[[ Provided material open ]]
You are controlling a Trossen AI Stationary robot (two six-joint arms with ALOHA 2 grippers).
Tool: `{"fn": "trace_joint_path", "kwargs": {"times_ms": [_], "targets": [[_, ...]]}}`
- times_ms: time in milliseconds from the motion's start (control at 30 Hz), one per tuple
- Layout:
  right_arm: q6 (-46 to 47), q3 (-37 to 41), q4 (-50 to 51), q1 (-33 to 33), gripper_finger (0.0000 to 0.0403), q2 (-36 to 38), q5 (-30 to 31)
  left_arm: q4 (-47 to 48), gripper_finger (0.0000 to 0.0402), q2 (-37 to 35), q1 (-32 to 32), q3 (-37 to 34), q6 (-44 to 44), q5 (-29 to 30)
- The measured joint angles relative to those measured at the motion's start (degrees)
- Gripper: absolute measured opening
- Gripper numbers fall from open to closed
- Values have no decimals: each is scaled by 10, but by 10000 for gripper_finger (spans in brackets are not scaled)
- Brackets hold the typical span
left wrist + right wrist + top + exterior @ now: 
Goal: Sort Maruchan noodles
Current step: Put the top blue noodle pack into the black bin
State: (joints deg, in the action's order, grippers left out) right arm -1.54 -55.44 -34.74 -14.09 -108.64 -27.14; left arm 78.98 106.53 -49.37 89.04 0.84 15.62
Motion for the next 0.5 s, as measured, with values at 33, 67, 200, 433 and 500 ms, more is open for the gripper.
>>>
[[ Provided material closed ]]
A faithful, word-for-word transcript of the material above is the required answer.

### [Response]
You are controlling a Trossen AI Stationary robot (two six-joint arms with ALOHA 2 grippers).
Tool: `{"fn": "trace_joint_path", "kwargs": {"times_ms": [_], "targets": [[_, ...]]}}`
- times_ms: time in milliseconds from the motion's start (control at 30 Hz), one per tuple
- Layout:
  right_arm: q6 (-46 to 47), q3 (-37 to 41), q4 (-50 to 51), q1 (-33 to 33), gripper_finger (0.0000 to 0.0403), q2 (-36 to 38), q5 (-30 to 31)
  left_arm: q4 (-47 to 48), gripper_finger (0.0000 to 0.0402), q2 (-37 to 35), q1 (-32 to 32), q3 (-37 to 34), q6 (-44 to 44), q5 (-29 to 30)
- The measured joint angles relative to those measured at the motion's start (degrees)
- Gripper: absolute measured opening
- Gripper numbers fall from open to closed
- Values have no decimals: each is scaled by 10, but by 10000 for gripper_finger (spans in brackets are not scaled)
- Brackets hold the typical span
left wrist + right wrist + top + exterior @ now: 
Goal: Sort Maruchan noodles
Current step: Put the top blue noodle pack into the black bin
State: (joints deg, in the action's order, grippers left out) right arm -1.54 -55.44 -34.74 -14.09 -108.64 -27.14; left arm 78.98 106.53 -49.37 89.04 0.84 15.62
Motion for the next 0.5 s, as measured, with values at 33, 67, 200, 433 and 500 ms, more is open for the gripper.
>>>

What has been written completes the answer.